DESCRIPTION OF THE TASK
Look for "cable" in each line of the records, and copy the lines that have it.

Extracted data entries
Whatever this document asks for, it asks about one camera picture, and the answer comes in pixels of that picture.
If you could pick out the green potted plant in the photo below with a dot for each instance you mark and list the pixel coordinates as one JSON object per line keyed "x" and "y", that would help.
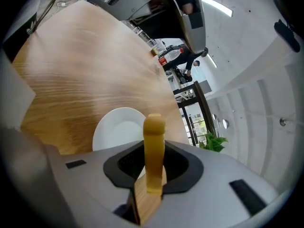
{"x": 213, "y": 142}

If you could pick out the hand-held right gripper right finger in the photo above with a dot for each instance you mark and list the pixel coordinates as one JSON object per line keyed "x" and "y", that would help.
{"x": 213, "y": 172}

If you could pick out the ceiling sprinkler fitting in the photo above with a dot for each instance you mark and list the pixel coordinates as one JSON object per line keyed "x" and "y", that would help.
{"x": 282, "y": 122}

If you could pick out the round pendant lamp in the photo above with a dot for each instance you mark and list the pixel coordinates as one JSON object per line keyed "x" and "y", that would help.
{"x": 225, "y": 124}
{"x": 214, "y": 117}

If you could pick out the white power strip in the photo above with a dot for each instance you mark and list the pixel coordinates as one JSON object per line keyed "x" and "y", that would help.
{"x": 61, "y": 4}

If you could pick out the black railing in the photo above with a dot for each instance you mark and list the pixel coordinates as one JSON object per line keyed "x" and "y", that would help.
{"x": 190, "y": 122}

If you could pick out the person's black clothing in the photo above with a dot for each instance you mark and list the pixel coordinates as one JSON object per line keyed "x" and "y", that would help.
{"x": 19, "y": 39}

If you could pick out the small drinking glass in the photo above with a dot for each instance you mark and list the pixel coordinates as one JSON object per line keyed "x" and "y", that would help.
{"x": 154, "y": 52}

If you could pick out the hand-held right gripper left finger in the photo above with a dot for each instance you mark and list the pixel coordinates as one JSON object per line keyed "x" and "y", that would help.
{"x": 90, "y": 179}

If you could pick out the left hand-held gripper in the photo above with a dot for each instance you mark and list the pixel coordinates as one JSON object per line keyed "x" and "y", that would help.
{"x": 139, "y": 1}

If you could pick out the ceiling light panel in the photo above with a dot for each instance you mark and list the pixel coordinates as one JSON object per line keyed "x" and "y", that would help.
{"x": 211, "y": 60}
{"x": 217, "y": 5}

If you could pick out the clear bottle with red label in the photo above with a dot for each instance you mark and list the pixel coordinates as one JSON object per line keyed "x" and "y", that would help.
{"x": 169, "y": 56}

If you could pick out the white round plate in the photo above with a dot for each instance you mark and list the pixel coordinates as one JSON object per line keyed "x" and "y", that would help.
{"x": 116, "y": 129}

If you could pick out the black head-worn camera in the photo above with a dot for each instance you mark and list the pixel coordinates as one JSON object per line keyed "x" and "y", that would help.
{"x": 287, "y": 34}

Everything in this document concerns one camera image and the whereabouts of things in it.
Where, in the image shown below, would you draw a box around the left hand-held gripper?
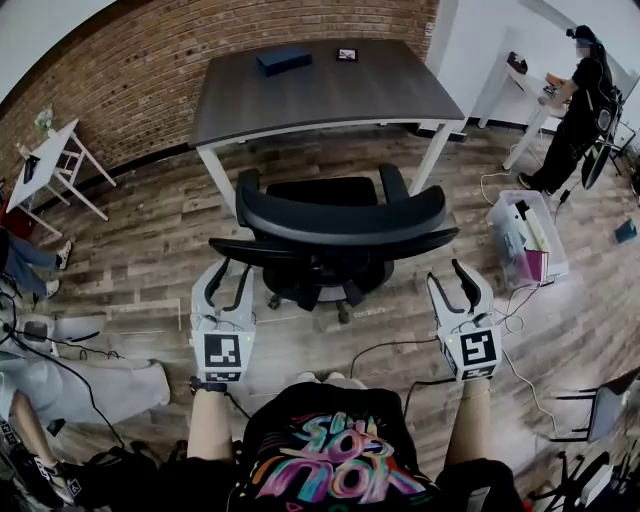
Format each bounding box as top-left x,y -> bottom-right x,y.
189,257 -> 258,385

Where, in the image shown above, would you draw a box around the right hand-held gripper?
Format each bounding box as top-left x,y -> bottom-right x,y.
425,258 -> 504,383

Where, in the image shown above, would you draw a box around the black office chair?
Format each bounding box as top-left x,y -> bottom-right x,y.
208,163 -> 461,325

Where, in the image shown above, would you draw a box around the person's left forearm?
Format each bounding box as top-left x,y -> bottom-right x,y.
185,387 -> 237,462

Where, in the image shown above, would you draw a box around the person's right forearm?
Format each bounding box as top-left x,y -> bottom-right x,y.
443,379 -> 495,470

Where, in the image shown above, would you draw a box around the pink book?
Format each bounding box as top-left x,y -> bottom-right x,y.
523,249 -> 550,284

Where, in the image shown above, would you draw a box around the black wristband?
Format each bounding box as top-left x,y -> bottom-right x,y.
189,377 -> 229,397

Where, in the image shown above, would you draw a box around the clear plastic storage bin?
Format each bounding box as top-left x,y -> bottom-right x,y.
486,189 -> 571,292

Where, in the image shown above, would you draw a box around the person's legs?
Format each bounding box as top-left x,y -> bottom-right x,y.
298,370 -> 369,392

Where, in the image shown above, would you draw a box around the teal notebook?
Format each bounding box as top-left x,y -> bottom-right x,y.
613,218 -> 639,245

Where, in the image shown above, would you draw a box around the black metal-framed chair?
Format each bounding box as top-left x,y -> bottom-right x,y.
548,367 -> 640,445

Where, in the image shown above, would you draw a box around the person's black printed t-shirt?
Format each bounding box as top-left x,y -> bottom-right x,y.
159,382 -> 527,512

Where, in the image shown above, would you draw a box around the white side table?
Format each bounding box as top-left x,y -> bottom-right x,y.
5,118 -> 118,237

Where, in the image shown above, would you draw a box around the dark wooden desk white legs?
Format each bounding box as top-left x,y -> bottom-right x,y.
188,38 -> 467,217

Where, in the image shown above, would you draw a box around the dark blue box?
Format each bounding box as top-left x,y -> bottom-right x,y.
255,48 -> 314,78

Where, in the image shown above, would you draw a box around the small potted plant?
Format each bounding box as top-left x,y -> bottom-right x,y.
33,104 -> 57,139

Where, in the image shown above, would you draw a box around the black cable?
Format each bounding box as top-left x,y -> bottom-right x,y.
349,337 -> 441,380

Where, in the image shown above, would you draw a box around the white cable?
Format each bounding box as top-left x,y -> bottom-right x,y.
480,168 -> 512,207

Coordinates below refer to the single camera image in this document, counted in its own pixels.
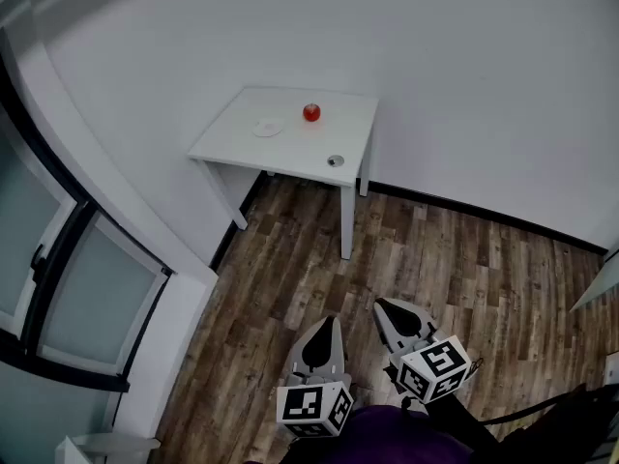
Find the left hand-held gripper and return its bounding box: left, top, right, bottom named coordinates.
left=276, top=314, right=356, bottom=440

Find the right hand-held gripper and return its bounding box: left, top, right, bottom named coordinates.
left=372, top=297, right=473, bottom=404

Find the white plate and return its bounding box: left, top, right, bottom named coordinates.
left=251, top=118, right=284, bottom=138

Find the person's right forearm black sleeve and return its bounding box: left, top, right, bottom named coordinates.
left=424, top=392, right=500, bottom=456

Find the person's purple top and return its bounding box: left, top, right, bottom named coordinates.
left=288, top=402, right=478, bottom=464

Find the black baseboard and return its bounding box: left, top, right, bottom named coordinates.
left=210, top=170, right=609, bottom=271

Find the white table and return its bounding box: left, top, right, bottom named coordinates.
left=187, top=85, right=380, bottom=261

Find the white desk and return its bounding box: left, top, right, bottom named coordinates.
left=569, top=246, right=619, bottom=314

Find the frosted glass door panel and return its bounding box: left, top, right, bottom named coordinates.
left=37, top=209, right=171, bottom=377
left=0, top=108, right=79, bottom=340

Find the white shelf unit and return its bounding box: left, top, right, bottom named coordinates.
left=54, top=431, right=162, bottom=464

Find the black strap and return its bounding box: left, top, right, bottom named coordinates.
left=478, top=390, right=589, bottom=427

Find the black door handle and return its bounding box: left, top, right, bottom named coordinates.
left=30, top=243, right=48, bottom=285

WRITTEN SOLUTION
Where, in the image shown above, would you draw a box around the black cable?
Where, in the image shown above, would you draw a box around the white cable?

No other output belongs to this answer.